**WHAT IS EXPECTED**
Write the data below out again, exactly as each line reads.

*** Opening THE DATA ***

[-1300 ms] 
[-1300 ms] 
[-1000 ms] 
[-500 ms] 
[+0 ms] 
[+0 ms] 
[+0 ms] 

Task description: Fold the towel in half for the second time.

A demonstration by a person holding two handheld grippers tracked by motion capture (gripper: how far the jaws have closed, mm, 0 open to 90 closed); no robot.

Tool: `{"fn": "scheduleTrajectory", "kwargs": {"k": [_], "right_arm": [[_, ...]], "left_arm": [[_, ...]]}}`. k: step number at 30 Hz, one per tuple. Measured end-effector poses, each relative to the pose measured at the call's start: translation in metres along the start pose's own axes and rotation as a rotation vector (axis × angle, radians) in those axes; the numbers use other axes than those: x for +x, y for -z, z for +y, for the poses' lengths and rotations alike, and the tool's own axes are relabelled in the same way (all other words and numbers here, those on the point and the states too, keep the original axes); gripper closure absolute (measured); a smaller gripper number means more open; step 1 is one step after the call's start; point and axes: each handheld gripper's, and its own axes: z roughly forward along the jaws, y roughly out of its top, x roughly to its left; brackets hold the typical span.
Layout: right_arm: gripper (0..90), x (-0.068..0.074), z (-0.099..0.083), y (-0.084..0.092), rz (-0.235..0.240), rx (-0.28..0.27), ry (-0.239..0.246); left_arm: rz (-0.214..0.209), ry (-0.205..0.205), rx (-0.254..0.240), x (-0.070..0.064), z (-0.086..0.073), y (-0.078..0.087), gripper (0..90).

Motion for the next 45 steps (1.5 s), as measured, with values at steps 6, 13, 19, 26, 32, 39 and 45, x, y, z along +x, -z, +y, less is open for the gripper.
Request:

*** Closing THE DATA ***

**ANSWER BOX**
[-1300 ms] 
[-1300 ms] 
[-1000 ms] 
[-500 ms] 
[+0 ms] 
[+0 ms] 
[+0 ms] 

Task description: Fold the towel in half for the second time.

A demonstration by a person holding two handheld grippers tracked by motion capture (gripper: how far the jaws have closed, mm, 0 open to 90 closed); no robot.

Tool: `{"fn": "scheduleTrajectory", "kwargs": {"k": [_], "right_arm": [[_, ...]], "left_arm": [[_, ...]]}}`. k: step number at 30 Hz, one per tuple. Measured end-effector poses, each relative to the pose measured at the call's start: translation in metres along the start pose's own axes and rotation as a rotation vector (axis × angle, radians) in those axes; the numbers use other axes than those: x for +x, y for -z, z for +y, for the poses' lengths and rotations alike, and the tool's own axes are relabelled in the same way (all other words and numbers here, those on the point and the states too, keep the original axes); gripper closure absolute (measured); a smaller gripper number means more open; step 1 is one step after the call's start; point and axes: each handheld gripper's, and its own axes: z roughly forward along the jaws, y roughly out of its top, x roughly to its left; brackets hold the typical span.
Layout: right_arm: gripper (0..90), x (-0.068..0.074), z (-0.099..0.083), y (-0.084..0.092), rz (-0.235..0.240), rx (-0.28..0.27), ry (-0.239..0.246); left_arm: rz (-0.214..0.209), ry (-0.205..0.205), rx (-0.254..0.240), x (-0.070..0.064), z (-0.086..0.073), y (-0.078..0.087), gripper (0..90).

Motion for the next 45 steps (1.5 s), as measured, with values at steps 6, 13, 19, 26, 32, 39 and 45, x, y, z along +x, -z, +y, less is open for the gripper.
Request:

The answer given above is complete.